The Gamer looked down at his poem, written on the core of a star, one of the last to extinguish; he laughed. He had remembered when some of the humans, far back, to a point where even his memory was fading, had an entire community based around him. They had idolised him, and had been called the light in the never ending darkness.

Well, they were right; 100 billion trillion years after the last light, the last civilisation had gone out, he was all that remained. The universe was black. Completely black in its totality. Sometimes, he would look out and think that he was having a nightmare, and that everything was alright.

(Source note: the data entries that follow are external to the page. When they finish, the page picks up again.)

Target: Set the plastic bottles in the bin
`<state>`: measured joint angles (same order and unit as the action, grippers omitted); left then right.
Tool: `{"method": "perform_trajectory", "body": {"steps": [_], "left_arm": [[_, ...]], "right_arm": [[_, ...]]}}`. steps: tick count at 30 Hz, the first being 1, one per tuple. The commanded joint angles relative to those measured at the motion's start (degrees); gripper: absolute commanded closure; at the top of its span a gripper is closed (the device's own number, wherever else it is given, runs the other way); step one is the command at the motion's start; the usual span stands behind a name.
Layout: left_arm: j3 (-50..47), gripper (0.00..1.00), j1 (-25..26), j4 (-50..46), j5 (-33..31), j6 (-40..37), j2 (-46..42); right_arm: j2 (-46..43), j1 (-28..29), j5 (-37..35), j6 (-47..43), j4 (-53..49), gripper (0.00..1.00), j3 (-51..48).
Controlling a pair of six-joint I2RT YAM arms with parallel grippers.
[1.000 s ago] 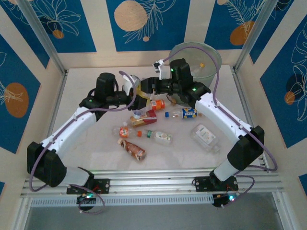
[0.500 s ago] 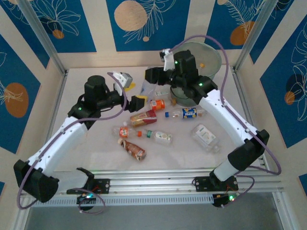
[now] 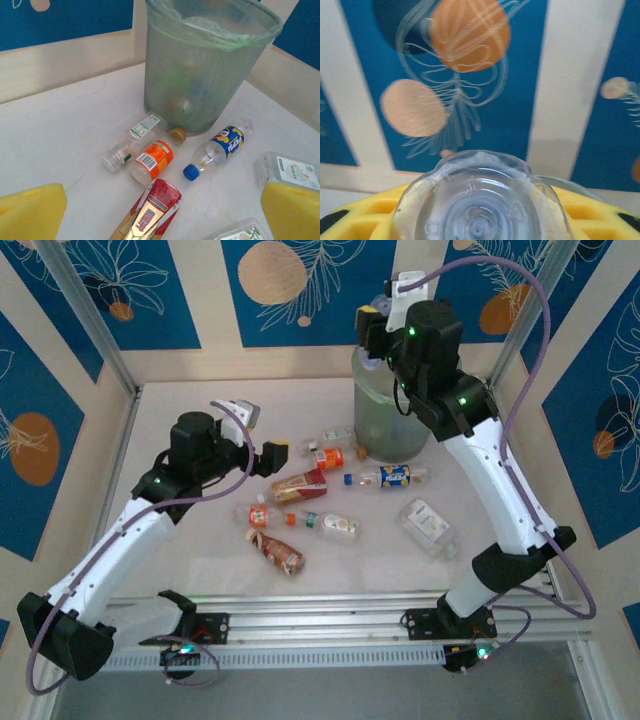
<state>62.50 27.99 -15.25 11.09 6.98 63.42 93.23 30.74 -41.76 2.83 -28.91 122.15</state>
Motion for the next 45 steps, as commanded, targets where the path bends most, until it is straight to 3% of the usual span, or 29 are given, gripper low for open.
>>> {"method": "perform_trajectory", "body": {"steps": [1,16,24,34,39,43,45], "left_arm": [[-0.44,0.01,0.41,-1.11,-1.51,0.66,-1.56],[-2.12,0.0,0.4,-3.17,-2.65,0.1,-3.56],[-2.74,0.01,0.45,-3.65,-3.11,-0.48,-4.09],[-0.89,0.0,0.43,-7.0,-8.43,4.28,-1.78],[-0.71,0.01,0.34,-7.9,-9.86,7.09,-0.69],[-0.63,0.0,0.37,-9.47,-10.64,9.53,-0.08],[-0.76,0.01,0.36,-10.68,-11.52,10.59,-0.1]], "right_arm": [[2.72,-2.13,-7.49,-2.11,-1.58,0.57,2.11],[18.29,-5.91,-9.48,7.25,-1.93,0.58,10.41],[20.5,-9.89,-1.42,23.18,-7.1,0.58,9.41],[18.66,-18.9,19.44,38.56,-6.24,0.57,-1.34],[20.16,-21.38,24.17,39.95,-5.23,0.47,-3.02],[22.35,-22.39,22.84,39.04,-9.01,0.21,0.49],[22.87,-22.54,21.54,37.6,-10.94,0.14,2.55]]}}
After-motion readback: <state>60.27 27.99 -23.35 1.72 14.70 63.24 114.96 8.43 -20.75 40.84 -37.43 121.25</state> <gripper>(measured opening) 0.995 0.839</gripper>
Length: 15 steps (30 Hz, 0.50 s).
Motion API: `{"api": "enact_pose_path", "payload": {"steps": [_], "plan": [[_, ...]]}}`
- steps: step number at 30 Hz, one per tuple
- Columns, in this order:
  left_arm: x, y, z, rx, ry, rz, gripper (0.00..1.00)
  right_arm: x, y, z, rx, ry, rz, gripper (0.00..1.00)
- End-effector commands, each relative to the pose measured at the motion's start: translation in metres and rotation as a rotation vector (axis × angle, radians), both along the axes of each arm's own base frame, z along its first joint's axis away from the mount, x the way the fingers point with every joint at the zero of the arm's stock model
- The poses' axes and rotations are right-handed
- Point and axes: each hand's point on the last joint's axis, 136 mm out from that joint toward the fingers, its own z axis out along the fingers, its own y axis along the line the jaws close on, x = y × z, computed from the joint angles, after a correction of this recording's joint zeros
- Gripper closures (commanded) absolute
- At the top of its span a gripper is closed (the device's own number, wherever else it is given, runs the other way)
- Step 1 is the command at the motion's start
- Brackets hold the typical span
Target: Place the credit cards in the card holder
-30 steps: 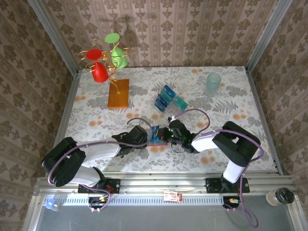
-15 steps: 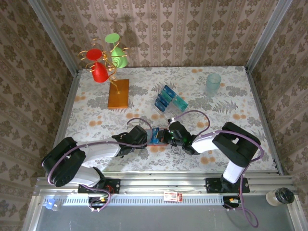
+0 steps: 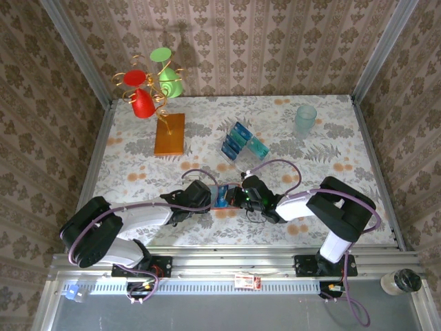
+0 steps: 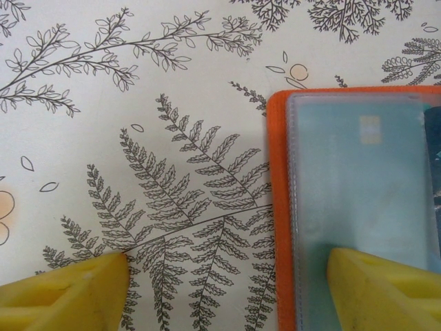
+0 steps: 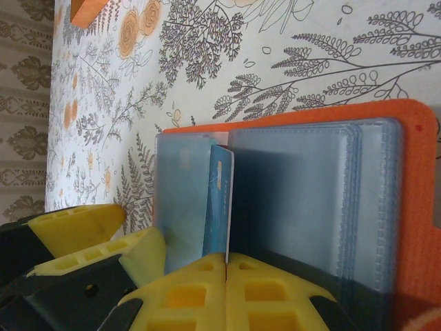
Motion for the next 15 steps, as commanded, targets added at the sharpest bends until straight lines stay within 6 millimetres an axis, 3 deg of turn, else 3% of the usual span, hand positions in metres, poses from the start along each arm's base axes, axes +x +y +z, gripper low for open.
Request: {"api": "enact_pose_path", "payload": {"steps": [1, 15], "plan": [[-0.0084, 0.0119, -0.0119, 0.043, 0.029, 0.013, 0.23, -0.0128, -0.0134, -0.0222, -0.084, 0.063, -0.013, 1.0], [-0.0087, 0.0112, -0.0137, 0.042, 0.033, 0.011, 0.23, -0.0133, -0.0038, -0.0313, -0.09, 0.102, 0.013, 1.0]]}}
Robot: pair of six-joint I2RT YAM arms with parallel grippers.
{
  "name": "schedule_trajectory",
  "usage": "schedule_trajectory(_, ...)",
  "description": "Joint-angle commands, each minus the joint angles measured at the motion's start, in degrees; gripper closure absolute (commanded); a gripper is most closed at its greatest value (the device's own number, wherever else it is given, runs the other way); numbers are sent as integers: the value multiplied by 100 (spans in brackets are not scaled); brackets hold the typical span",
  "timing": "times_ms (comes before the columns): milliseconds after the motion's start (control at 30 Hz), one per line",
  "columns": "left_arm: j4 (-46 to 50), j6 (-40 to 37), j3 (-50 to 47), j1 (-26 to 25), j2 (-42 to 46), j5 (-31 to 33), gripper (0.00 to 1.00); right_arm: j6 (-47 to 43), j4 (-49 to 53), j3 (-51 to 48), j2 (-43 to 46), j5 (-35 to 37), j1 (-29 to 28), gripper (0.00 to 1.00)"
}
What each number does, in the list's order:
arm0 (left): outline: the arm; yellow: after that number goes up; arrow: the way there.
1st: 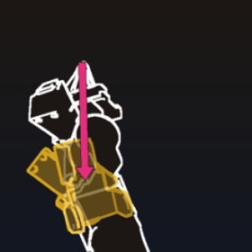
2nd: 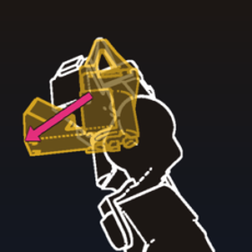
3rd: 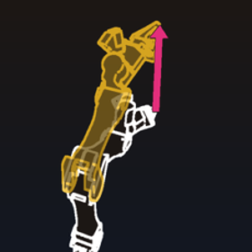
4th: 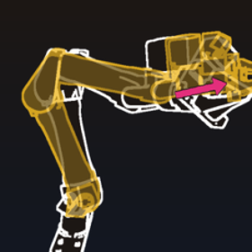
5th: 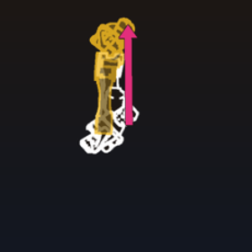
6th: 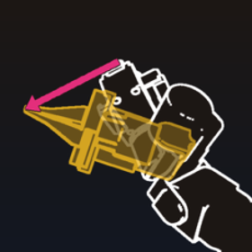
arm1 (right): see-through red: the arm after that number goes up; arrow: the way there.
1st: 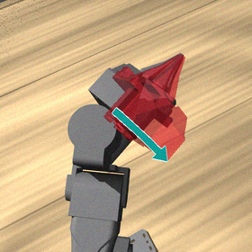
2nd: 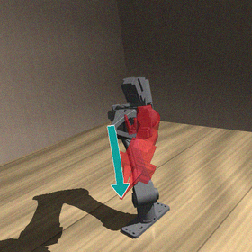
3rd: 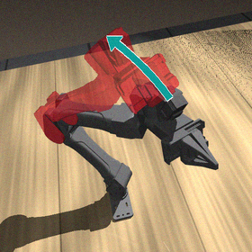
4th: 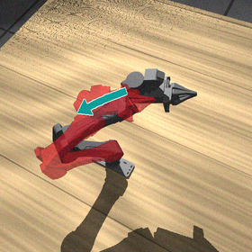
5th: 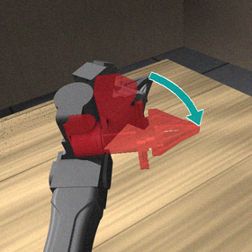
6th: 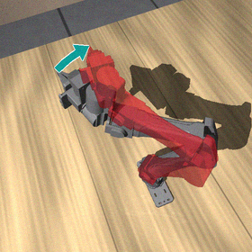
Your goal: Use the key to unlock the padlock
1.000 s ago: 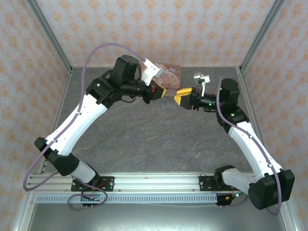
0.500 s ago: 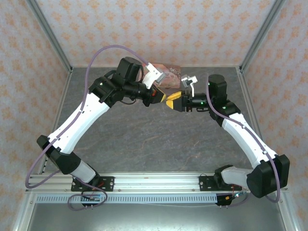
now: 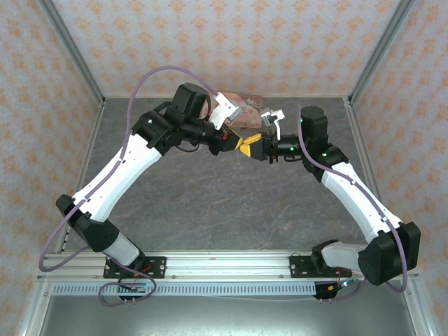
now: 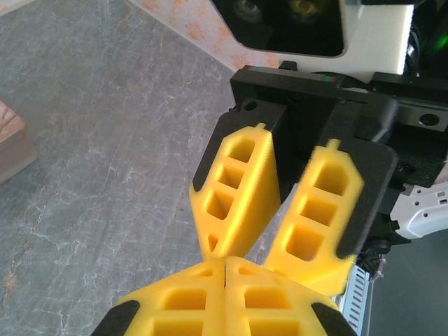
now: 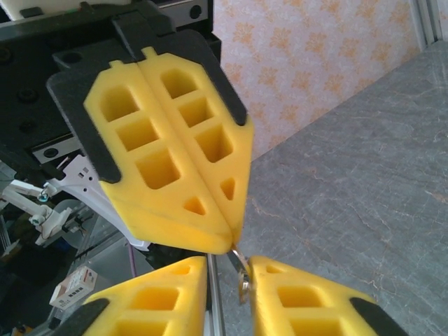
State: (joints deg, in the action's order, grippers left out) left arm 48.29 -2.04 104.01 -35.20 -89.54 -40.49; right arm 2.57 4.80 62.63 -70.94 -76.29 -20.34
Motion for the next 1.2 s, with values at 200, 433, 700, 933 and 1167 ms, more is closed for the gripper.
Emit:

Nothing was alright. Everything, Everybody, who he had once cared for, were dead. He looked down at Belle’s skull… Belle. His “Waifu,” So far back in time that one could never comprehend the size of the number, he had worshiped Belle. Belle would feed him Gamer Girl Bath Water, a food which, for a Tendielord like The Gamer, was unnecessary; he didn’t eat it for the nourishment, but for the taste. The Gamer remembered something; another friend… The Quartering. His friend, if they had their differences sometimes.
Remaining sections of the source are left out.